▶ _Task goal_
Which lines of the data contain the string "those"? Copy every one.

▶ _Material provided_
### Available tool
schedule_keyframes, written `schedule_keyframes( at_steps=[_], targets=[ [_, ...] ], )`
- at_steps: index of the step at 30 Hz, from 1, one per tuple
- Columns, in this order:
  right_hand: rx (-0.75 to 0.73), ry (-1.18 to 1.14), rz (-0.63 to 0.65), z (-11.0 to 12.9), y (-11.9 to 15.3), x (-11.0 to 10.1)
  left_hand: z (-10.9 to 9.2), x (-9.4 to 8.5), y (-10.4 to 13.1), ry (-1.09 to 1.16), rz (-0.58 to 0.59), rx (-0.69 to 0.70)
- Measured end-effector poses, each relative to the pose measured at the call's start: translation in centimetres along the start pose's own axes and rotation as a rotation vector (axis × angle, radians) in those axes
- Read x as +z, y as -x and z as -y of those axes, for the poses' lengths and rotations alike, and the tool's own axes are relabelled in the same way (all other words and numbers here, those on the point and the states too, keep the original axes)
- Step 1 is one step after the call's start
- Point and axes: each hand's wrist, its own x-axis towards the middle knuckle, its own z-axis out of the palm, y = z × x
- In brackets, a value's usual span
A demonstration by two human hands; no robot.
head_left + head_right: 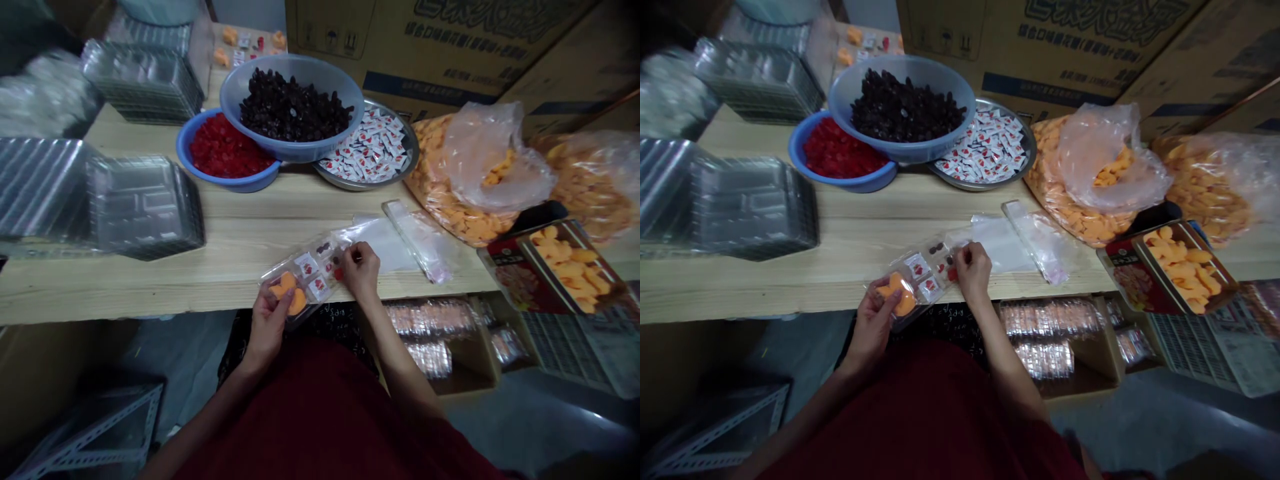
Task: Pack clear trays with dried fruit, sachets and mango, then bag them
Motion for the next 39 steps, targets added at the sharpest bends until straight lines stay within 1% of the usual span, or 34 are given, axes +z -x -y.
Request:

▶ _Result of this task_
- Measured end-effector poses, each relative to the pose measured at the call's start: translation in centimetres along the start pose's own axes and rotation as a rotation vector (axis × angle, radians) in those axes
- Read x as +z, y as -x and z as -y of those axes, for the poses' lengths and rotations alike, and the tool's own axes are relabelled in the same way (all other words and numbers here, those on the point and the states too, keep the original axes)

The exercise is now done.